[Start of section]

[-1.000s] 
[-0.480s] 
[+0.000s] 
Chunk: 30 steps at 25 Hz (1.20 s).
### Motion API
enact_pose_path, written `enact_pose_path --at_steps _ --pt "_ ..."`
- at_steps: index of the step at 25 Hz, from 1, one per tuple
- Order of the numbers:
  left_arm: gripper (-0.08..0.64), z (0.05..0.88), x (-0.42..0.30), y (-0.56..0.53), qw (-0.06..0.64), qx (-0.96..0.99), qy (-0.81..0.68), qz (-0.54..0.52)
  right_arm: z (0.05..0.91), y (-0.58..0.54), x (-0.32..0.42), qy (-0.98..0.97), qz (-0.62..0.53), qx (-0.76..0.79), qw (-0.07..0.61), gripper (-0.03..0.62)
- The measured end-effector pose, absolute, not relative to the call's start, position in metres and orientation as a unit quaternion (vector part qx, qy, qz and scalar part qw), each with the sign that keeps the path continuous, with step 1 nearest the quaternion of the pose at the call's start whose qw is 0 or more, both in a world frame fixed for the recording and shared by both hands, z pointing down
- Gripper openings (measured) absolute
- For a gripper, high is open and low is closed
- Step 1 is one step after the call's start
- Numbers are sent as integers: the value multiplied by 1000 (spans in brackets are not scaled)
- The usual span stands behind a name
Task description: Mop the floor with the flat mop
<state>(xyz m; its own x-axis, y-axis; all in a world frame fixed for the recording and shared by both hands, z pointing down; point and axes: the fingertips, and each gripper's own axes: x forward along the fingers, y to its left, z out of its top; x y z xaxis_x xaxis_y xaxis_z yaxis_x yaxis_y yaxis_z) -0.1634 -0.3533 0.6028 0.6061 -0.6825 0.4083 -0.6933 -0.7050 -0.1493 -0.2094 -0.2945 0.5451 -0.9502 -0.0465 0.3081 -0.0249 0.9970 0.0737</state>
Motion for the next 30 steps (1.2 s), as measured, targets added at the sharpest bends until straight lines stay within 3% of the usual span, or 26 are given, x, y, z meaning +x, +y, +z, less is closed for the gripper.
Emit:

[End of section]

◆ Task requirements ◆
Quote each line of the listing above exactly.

◆ Solution below ◆
[-1.000s] 
[-0.480s] 
[+0.000s] 
Chunk: 30 steps at 25 Hz (1.20 s).
### Motion API
enact_pose_path, written `enact_pose_path --at_steps _ --pt "_ ..."`
- at_steps: index of the step at 25 Hz, from 1, one per tuple
- Order of the numbers:
  left_arm: gripper (-0.08..0.64), z (0.05..0.88), x (-0.42..0.30), y (-0.56..0.53), qw (-0.06..0.64), qx (-0.96..0.99), qy (-0.81..0.68), qz (-0.54..0.52)
  right_arm: z (0.05..0.91), y (-0.58..0.54), x (-0.32..0.42), qy (-0.98..0.97), qz (-0.62..0.53), qx (-0.76..0.79), qw (-0.07..0.61), gripper (-0.03..0.62)
- The measured end-effector pose, absolute, not relative to the call's start, position in metres and orientation as a unit quaternion (vector part qx, qy, qz and scalar part qw), each with the sign that keeps the path continuous, with step 1 nearest the quaternion of the pose at the call's start whose qw is 0 or more, both in a world frame fixed for the recording and shared by both hands, z pointing down
- Gripper openings (measured) absolute
- For a gripper, high is open and low is closed
- Step 1 is one step after the call's start
- Numbers are sent as integers: the value multiplied by 1000 (spans in brackets are not scaled)
- The usual span stands behind a name
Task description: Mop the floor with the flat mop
<state>(xyz m; its own x-axis, y-axis; all in a world frame fixed for the recording and shared by both hands, z pointing down; point and axes: the fingertips, and each gripper's own axes: x forward along the fingers, y to its left, z out of its top; x y z xaxis_x xaxis_y xaxis_z yaxis_x yaxis_y yaxis_z) -0.1634 -0.3533 0.6028 0.6061 -0.6825 0.4083 -0.6933 -0.7050 -0.1493 -0.2094 -0.2945 0.5451 -0.9502 -0.0465 0.3081 -0.0249 0.9970 0.0737</state>
Motion for the next 30 steps (1.2 s), as measured, targets added at the sharpest bends until straight lines stay within 3% of the usual span, or 26 are given, x, y, z meaning +x, +y, +z, less is closed for the gripper.
Emit:

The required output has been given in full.